= THE PROBLEM =
Both the line containing "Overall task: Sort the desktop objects" and the line containing "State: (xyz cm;" belong to the span. Output exactly that span from the listing below, and nothing outside it.

==============================

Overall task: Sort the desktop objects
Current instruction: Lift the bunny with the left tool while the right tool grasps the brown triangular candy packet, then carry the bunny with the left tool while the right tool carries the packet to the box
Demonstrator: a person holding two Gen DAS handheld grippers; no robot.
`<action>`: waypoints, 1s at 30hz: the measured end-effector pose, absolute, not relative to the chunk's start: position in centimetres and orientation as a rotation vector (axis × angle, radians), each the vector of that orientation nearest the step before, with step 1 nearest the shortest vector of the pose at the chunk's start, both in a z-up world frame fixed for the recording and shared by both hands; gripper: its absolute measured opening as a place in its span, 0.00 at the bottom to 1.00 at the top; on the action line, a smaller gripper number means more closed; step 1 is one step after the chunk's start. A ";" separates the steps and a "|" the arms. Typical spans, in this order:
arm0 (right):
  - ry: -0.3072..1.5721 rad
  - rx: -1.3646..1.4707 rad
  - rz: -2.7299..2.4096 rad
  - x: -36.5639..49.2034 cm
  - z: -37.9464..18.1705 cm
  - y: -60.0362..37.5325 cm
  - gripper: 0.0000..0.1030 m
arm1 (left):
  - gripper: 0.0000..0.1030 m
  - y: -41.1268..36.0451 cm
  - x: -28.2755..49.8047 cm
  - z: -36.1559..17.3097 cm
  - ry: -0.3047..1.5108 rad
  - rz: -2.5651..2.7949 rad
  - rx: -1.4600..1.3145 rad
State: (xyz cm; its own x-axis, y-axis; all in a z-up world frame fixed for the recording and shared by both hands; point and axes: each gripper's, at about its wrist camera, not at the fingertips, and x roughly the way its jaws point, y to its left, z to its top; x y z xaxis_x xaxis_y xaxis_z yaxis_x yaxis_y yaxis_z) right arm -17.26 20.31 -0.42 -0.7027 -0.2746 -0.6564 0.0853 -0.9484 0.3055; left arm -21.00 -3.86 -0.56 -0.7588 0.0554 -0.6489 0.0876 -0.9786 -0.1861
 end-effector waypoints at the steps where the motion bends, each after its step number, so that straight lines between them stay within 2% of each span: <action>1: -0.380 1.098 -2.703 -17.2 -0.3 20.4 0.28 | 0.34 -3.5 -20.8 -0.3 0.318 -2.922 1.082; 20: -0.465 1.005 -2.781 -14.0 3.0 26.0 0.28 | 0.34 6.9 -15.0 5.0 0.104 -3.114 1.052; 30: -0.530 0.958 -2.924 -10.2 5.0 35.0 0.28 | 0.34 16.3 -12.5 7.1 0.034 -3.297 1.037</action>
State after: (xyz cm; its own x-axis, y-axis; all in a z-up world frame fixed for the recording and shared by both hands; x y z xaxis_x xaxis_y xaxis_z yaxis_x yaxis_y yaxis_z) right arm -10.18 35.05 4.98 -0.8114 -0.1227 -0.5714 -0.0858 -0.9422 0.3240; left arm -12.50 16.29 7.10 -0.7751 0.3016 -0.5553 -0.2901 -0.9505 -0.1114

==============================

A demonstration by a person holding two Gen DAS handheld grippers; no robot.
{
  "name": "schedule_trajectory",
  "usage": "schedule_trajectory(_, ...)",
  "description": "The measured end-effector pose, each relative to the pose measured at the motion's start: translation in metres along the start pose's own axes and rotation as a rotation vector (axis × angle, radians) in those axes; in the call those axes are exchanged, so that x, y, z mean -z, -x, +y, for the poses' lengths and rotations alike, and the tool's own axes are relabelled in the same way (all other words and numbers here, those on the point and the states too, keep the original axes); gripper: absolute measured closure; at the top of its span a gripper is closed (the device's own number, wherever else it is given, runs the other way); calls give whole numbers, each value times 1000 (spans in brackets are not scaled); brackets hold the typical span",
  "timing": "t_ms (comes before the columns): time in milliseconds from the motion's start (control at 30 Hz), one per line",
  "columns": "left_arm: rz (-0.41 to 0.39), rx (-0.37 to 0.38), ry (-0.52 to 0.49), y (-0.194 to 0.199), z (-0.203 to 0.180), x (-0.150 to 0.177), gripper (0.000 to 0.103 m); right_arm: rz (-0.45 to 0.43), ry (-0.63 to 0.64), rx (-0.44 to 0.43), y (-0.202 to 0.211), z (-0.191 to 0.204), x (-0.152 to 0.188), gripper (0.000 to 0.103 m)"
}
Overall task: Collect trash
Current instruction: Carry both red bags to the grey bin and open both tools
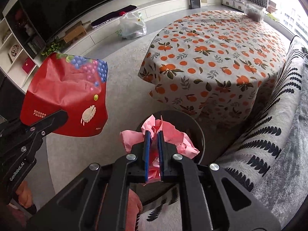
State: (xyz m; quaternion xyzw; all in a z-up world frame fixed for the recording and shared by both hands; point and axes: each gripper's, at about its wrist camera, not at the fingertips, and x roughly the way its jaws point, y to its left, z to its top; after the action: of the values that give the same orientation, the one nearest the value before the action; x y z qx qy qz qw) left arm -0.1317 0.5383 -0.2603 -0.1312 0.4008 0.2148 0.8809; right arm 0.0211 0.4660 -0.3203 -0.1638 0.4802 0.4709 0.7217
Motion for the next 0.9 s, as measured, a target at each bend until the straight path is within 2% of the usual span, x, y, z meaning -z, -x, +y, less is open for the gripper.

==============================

= EXERCISE RESULT =
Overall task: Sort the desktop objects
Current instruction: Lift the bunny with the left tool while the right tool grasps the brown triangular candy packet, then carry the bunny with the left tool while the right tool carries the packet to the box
Demonstrator: a person holding two Gen DAS handheld grippers; no robot.
`<action>`: waypoints, 1s at 30hz: the measured end-effector pose, absolute, not relative to the chunk's start: position in centimetres and orientation as a rotation vector (axis × angle, radians), each the vector of that orientation nearest the step before, with step 1 nearest the shortest vector of the pose at the chunk's start, both in a z-up world frame fixed for the recording and shared by both hands; gripper: its absolute measured opening as a place in its span, 0.00 at the bottom to 1.00 at the top; on the action line, a smaller gripper number means more closed; step 1 is one step after the chunk's start. A ";" separates the steps and a "|" the arms. Typical spans, in this order:
arm0 (right):
  - ry: -0.3072..1.5721 rad
  - rx: -1.3646..1.4707 rad
  - rz: -2.7299..2.4096 rad
  - x: -36.5639..49.2034 cm
  - z: -37.9464..18.1705 cm
  - y: -60.0362..37.5325 cm
  - gripper: 0.0000..0.1030 m
arm1 (left):
  - gripper: 0.0000..0.1030 m
  - y: -41.1268..36.0451 cm
  - x: -28.2755..49.8047 cm
  - z: -36.1559..17.3097 cm
  - ry: -0.3047..1.5108 rad
  - rz: -2.5651..2.7949 rad
  - rx: -1.4600..1.3145 rad
State: (xyz cm; its own x-axis, y-axis; all in a z-up world frame fixed for the recording and shared by both hands; point and axes: each gripper's, at about its wrist camera, not at the fingertips, and x roughly the way its jaws point, y to its left, z to its top; x y z xaxis_x xaxis_y xaxis_z yaxis_x yaxis_y yaxis_z) right arm -17.26 20.31 -0.42 -0.7027 -0.2746 -0.6564 0.0853 -0.9484 0.3055; left arm -21.00 -3.86 -0.56 -0.7588 0.0554 -0.6489 0.0876 -0.9786 -0.1861

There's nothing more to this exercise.